Patrick Eveno: «France Soir va mourir»
MEDIAS•Le quotidien fondé en 1944 arrête ses rotatives. La version papier prend fin, plombée par de très mauvaises ventes et des pertes financières abyssales. Patrick Eveno, historien des médias et médialogue, répond aux questions de 20Minutes sur l'avenir du journal...Propos recueillis par Charlotte Pudlowski
Presque 70 ans d’existence et le journal va passer sur le web. Pouvait-on s’y attendre?
On ne s’attendait pas à un dénouement si rapide, ni à la volonté de basculer sur Internet. La stratégie du propriétaire, Alexandre Pougatchev, ne le laissait pas deviner. Et en même temps, depuis deux ans, il perd deux millions d’euros par mois. C’est une catastrophe économique que Pougatchev n’a pas les moyens de poursuivre. Son père a des problèmes en Russie, lui renouvelle la marque Hédiard en France, qui lui appartient… Il a autre chose à faire qu’injecter des millions en pure perte dans un journal. Il a cru au prestige de France Soir, mais celui-ci n’existe plus.

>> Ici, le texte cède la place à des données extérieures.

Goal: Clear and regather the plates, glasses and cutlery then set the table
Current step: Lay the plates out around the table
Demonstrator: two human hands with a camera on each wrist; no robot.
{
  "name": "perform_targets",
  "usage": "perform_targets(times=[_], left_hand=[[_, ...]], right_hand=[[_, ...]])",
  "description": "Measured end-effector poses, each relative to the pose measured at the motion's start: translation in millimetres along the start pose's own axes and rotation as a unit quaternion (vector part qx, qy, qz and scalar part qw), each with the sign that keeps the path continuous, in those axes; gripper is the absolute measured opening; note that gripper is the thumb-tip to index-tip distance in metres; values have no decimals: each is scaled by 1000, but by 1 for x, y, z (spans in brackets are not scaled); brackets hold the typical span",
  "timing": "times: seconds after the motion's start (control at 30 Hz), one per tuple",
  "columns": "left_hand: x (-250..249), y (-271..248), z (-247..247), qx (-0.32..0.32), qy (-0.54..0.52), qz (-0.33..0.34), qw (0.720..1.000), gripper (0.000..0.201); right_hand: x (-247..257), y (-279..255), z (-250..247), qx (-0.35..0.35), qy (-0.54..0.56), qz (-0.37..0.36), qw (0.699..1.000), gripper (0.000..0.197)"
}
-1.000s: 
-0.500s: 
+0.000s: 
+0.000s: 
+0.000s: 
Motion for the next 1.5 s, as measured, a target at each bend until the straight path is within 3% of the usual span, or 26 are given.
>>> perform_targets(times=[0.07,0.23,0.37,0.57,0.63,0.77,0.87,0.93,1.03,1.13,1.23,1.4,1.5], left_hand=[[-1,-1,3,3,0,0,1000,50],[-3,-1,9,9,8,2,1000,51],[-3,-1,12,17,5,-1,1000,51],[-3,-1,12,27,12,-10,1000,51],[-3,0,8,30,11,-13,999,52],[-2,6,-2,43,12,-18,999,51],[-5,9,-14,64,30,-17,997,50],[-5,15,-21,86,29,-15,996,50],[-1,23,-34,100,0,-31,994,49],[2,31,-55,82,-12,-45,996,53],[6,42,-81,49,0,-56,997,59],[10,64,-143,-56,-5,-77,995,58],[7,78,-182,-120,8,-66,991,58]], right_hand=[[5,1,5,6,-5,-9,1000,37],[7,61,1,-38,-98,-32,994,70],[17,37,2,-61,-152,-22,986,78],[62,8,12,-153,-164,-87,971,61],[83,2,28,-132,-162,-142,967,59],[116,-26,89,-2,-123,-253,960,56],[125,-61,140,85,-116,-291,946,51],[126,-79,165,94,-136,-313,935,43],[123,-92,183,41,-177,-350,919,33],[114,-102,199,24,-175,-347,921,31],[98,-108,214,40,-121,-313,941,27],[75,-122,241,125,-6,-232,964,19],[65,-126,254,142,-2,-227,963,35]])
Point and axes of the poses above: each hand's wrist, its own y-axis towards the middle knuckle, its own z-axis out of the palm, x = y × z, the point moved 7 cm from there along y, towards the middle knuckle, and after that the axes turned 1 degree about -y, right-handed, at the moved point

La valeur de la marque était irrécupérable?
Dans les années 50 et 60, France Soir était le grand journal populaire; mais dès la fin des années 60 déjà, les ventes ont commencé à chuter. Quand Pierre Lazareff [ancien gérant et directeur général du quotidien] meurt, en 1972, France Soir a déjà perdu la moitié de son lectorat. Pierre Lazareff n’a pas su faire face à l’expansion de la télévision, qui a conquis l’audience populaire. La chute commence au milieu des années 60 et elle est continue. Quand Hersant rachète le titre en 1978, on est encore assez haut; quand il vend au début des années 90, le journal est déjà tombé à 200.000 exemplaires et continue de dégringoler. Il passe de main en main et quand Pougatchev reprend le titre en 2009, il est à 22.000 exemplaires.
Les Anglais, avec le Sun, les Allemands, avec Bild, se sont lancés dans la presse à scandale. Pourquoi pas la France?

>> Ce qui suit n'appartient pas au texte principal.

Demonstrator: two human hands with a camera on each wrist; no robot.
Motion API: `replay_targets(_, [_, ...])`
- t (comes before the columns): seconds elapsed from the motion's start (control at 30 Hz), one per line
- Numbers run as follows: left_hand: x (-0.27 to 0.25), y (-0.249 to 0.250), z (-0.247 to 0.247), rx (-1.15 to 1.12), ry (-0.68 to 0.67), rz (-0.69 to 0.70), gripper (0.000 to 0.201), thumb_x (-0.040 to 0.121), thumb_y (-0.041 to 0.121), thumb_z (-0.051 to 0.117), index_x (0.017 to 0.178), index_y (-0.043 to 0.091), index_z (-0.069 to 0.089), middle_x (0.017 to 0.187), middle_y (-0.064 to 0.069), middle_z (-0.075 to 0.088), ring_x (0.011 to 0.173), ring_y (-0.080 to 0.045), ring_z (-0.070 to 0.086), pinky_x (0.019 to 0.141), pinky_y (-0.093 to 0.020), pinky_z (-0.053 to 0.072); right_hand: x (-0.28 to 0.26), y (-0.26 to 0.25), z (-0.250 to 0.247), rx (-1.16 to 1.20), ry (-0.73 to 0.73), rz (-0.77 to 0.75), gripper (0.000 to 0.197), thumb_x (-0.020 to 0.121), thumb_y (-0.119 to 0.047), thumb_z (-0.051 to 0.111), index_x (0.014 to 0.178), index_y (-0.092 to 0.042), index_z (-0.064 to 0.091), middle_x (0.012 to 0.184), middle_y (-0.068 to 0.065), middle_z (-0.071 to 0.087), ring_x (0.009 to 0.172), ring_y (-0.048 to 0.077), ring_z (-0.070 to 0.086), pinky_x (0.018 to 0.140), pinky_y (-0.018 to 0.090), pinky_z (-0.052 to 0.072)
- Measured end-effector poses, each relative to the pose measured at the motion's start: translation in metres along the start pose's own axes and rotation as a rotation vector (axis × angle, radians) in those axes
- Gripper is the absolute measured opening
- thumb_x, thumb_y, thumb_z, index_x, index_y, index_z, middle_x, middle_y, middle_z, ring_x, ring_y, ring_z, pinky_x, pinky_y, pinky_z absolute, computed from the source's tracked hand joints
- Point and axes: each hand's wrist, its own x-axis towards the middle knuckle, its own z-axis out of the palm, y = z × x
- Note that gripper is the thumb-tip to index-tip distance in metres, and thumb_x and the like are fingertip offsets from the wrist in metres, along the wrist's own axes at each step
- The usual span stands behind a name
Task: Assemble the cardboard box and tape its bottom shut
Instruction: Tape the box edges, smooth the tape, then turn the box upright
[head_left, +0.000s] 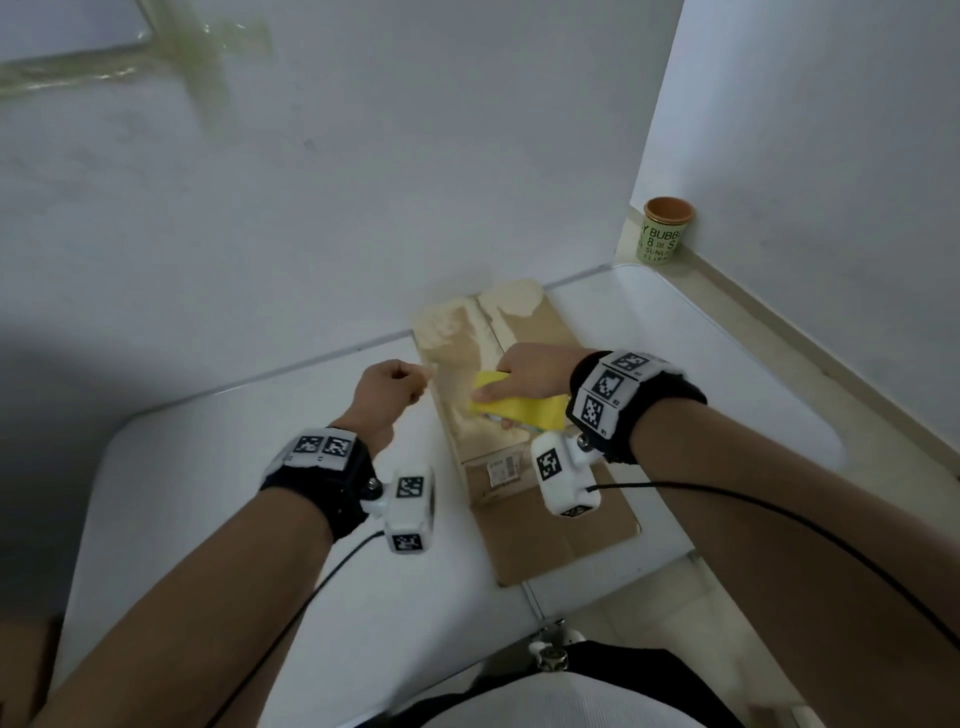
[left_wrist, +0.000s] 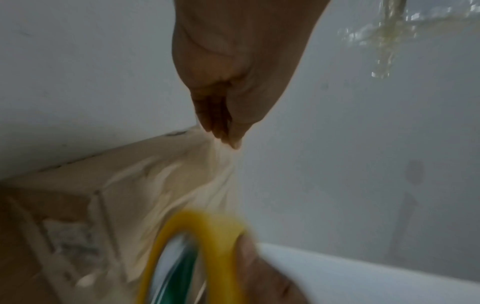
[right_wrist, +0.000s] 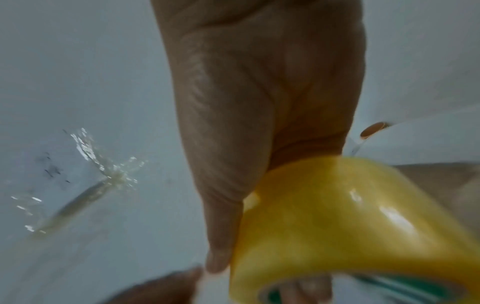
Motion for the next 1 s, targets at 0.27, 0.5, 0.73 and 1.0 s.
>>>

Nous n’avons pas su, mais surtout nous n’avons pas voulu le faire. La presse tabloïd, avec du sport, du sexe, et des scandales fait du populaire trash, qui fait parler les foules au comptoir du café du commerce. C’est ce que France Soir aurait dû faire il y a longtemps, mais les journalistes n’en avaient pas envie, les pouvoirs publics non plus, et les actionnaires de même. Ce sont ces gens-là qu’on a écoutés plutôt que les lecteurs.
Alexandre Pougatchev a pourtant mis beaucoup d’argent pour rénover le journal…

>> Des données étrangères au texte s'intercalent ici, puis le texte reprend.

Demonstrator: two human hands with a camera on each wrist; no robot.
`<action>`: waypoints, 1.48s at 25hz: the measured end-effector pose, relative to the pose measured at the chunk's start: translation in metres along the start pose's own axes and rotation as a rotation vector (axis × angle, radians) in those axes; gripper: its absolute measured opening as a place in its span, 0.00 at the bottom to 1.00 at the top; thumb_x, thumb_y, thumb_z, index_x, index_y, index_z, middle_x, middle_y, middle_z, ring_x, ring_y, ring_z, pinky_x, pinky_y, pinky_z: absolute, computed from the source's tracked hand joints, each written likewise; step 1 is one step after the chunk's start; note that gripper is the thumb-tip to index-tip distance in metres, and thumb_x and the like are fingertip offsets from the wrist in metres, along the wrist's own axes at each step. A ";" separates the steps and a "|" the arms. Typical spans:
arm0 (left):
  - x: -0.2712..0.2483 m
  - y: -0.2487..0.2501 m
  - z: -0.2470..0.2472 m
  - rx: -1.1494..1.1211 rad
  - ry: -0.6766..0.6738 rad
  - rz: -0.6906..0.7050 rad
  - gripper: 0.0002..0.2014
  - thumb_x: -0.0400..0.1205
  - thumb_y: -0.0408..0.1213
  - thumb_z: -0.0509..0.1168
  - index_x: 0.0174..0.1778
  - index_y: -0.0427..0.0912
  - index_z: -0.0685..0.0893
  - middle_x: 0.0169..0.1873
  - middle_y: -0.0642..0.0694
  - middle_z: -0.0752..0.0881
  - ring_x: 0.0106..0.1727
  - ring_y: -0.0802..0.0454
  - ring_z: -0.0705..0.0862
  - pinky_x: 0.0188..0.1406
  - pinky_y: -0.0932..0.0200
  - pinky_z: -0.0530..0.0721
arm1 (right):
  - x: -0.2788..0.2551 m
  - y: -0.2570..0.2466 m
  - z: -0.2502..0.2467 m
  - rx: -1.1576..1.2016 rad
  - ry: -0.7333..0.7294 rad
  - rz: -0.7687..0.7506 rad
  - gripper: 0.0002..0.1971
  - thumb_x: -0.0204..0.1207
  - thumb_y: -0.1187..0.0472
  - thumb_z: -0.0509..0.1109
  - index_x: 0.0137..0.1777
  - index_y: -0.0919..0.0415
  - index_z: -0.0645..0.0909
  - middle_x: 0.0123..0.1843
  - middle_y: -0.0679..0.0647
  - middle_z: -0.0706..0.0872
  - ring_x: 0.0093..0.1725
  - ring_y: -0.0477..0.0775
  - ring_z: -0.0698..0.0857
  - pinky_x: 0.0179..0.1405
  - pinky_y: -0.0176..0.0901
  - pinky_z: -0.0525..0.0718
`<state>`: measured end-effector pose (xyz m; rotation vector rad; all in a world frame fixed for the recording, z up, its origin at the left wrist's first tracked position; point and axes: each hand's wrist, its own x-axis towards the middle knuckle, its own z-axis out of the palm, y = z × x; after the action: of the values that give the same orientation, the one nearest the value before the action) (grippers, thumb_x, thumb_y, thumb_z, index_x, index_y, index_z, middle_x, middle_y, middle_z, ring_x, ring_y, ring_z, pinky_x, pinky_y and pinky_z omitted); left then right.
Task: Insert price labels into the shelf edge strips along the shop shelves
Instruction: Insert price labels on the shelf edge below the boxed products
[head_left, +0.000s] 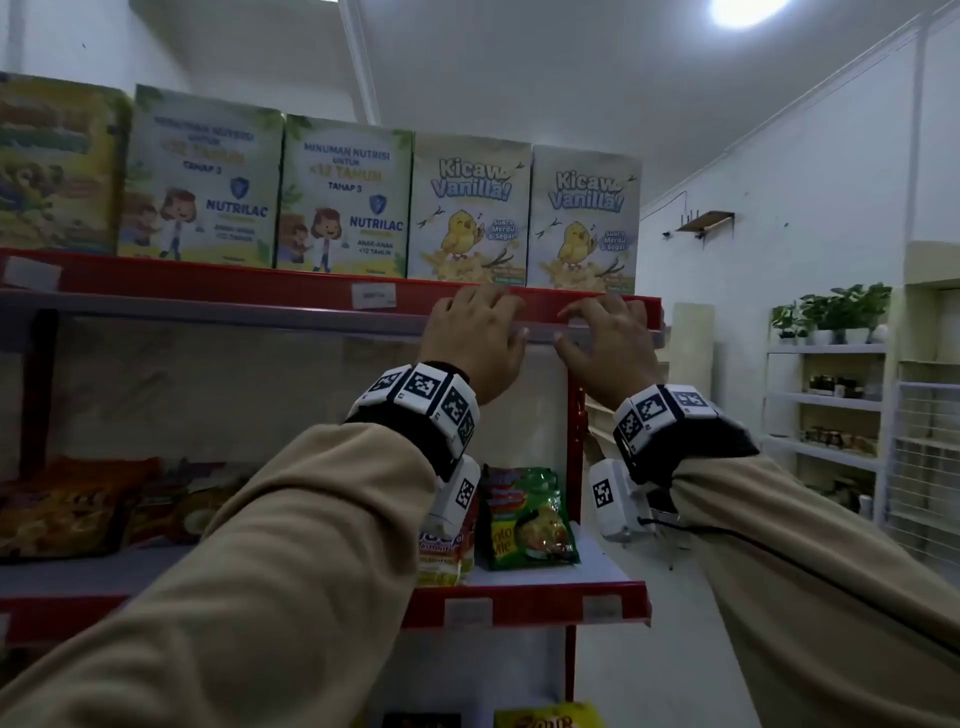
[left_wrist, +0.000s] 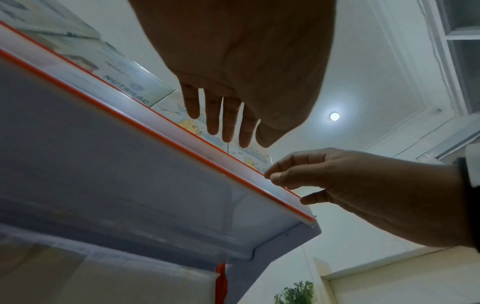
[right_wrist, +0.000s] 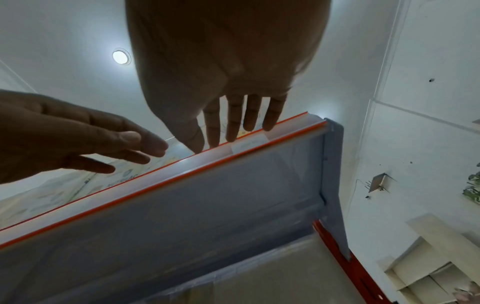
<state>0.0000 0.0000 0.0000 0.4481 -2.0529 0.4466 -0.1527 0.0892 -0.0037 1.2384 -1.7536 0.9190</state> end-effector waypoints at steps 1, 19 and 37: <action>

Pas assez. Il a rénové le journal, versé plus de soixante millions d’euros, mis le journal à 50 centimes pendant un moment, ce qui était crucial pour faire face à la concurrence des gratuits, concurrence principale des journaux populaires. Et Pougatchev a fait passer à 80.000 le nombre d’exemplaires à un moment donné, mais il recommence à retomber. Quand Springer [le groupe propriétaire de Bild] a envisagé un Bild à la française, ils ont estimé qu’il leur fallait 300 à 400 millions d’euros. Un grand journal populaire, quoi que l’on pense de la ligne éditoriale, nécessite beaucoup de pages, de journalistes, de photos, de mise en scène… Donc d’argent. Le Sun a plus de 300 journalistes, le Bild plus encore... Ils ont une vraie force de frappe qui leur permet de débusquer l’info.
Est-ce que sur le Web, France Soir pourra vivre une seconde vie?
Non. Ils ne bénéficieront pas du prestige du titre, que seules les grand-mères estiment aujourd’hui. Et ils vont se retrouver en concurrence avec de grands titres de presse. France Soir a un problème de positionnement. Ne serait-ce que son nom, alors que depuis des années, il paraît le matin… Il ne peut plus réunir que le lectorat du PMU, mais il y a d’autres journaux pour ça. Le journal a eu une place à part par sa splendeur, mais maintenant c’est terminé. Pour moi c’est un journal qui va mourir.